4. Diffusion Module + Composite Loss: Capturing global structure and local chemical environments

The diffusion module follows the AlphaFold3 design: an atom attention encoder combines token information from the Pairformer with noisy coordinates \(x_t\), followed by a 70M-parameter Diffusion Transformer, and an atom attention decoder to predict denoised atomic positions (using the EDM scheme by Karras et al.). The training objective is a composite loss: mean squared error \(L_{mse}\) for global structure, smoothed local distance difference test \(L_{sLDDT}\) as a proxy for intermolecular interactions within the crop, and a distogram loss \(L_{dist}\):

\[L(\theta)=\mathbb{E}_{t,x_t}\big[L_{mse}(\hat x_0, x_0^{align})+L_{sLDDT}(\hat x_0, x_0^{align})\big]+\lambda_{dist}L_{dist}(\hat d, d)\]
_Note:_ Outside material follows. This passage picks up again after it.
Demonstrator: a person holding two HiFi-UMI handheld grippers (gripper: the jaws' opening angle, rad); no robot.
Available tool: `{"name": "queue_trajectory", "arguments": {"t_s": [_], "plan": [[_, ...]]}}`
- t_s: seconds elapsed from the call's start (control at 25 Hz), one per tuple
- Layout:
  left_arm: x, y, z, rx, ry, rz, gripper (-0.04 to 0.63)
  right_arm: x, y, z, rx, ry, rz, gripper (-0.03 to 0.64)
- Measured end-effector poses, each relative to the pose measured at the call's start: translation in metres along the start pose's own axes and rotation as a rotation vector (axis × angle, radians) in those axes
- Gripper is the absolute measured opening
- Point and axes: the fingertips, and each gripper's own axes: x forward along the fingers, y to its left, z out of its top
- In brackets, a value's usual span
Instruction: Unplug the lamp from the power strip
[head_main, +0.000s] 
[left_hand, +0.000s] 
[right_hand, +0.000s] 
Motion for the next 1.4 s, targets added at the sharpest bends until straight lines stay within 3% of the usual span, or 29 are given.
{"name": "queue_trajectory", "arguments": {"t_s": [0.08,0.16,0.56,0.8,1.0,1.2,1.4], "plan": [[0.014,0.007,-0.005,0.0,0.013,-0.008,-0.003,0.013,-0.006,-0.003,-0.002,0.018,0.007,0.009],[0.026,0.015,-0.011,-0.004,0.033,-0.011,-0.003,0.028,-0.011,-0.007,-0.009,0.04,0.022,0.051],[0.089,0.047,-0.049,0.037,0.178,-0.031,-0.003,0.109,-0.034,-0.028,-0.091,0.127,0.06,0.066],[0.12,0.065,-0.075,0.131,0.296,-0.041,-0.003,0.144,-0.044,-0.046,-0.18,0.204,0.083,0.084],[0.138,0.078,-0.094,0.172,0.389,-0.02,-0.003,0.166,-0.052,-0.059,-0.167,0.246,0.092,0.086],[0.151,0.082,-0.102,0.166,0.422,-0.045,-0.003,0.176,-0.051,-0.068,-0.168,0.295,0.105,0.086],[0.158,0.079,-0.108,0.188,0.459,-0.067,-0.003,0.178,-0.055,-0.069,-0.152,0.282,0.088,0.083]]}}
where the predicted structure \(\hat x_0:=D_\theta(x_t,t)\) is compared against the aligned ground truth \(x_0^{align}=\text{align}(x_0,\hat x_0)\).

Loss & Training¶

The training data consists of approximately 600,000 experimental crystals from the Cambridge Structural Database (CSD), covering rigid/flexible molecules, co-crystals, and solvates. The diffusion process utilizes the Variance Exploding (VE) SDE family. The denoising network regresses the optimal denoiser \(D(x_t,t)=\mathbb{E}[X_0|X_t=x_t]\). During inference, the reverse-time SDE is simulated with the score given by \(s_\theta\approx(D_\theta(x_t,t)-x_t)/\sigma_t^2\).

Key Experimental Results¶

Main Results¶

Comparison of ab initio ML models for rigid and flexible molecules (30 samples per target):

Dataset	Model	ColS ↓	PacS ↑	PacC ↑	RecC ↑	SolC ↑
Rigid	A-Transformer	0.731	0.015	0.060	0.120	0.060
Rigid	AssembleFlow	0.524	1e-3	0.040	0.760	0
Rigid	Ours	0.011	0.873	1.000	0.960	0.300
Flexible	A-Transformer	0.900	1e-3	0.020	0	0
Flexible	AssembleFlow	0.883	0	0	0.140	0
Flexible	Ours	0.097	0.291	0.900	0.400	0.220

OXtal significantly outperforms existing ML methods. Its collision rate (ColS) is near zero for rigid targets. It achieves a 96% intramolecular conformation recovery (RecC) on the rigid set and 40% on the flexible set, making it the only ML model capable of "approximately solving" flexible molecular crystals.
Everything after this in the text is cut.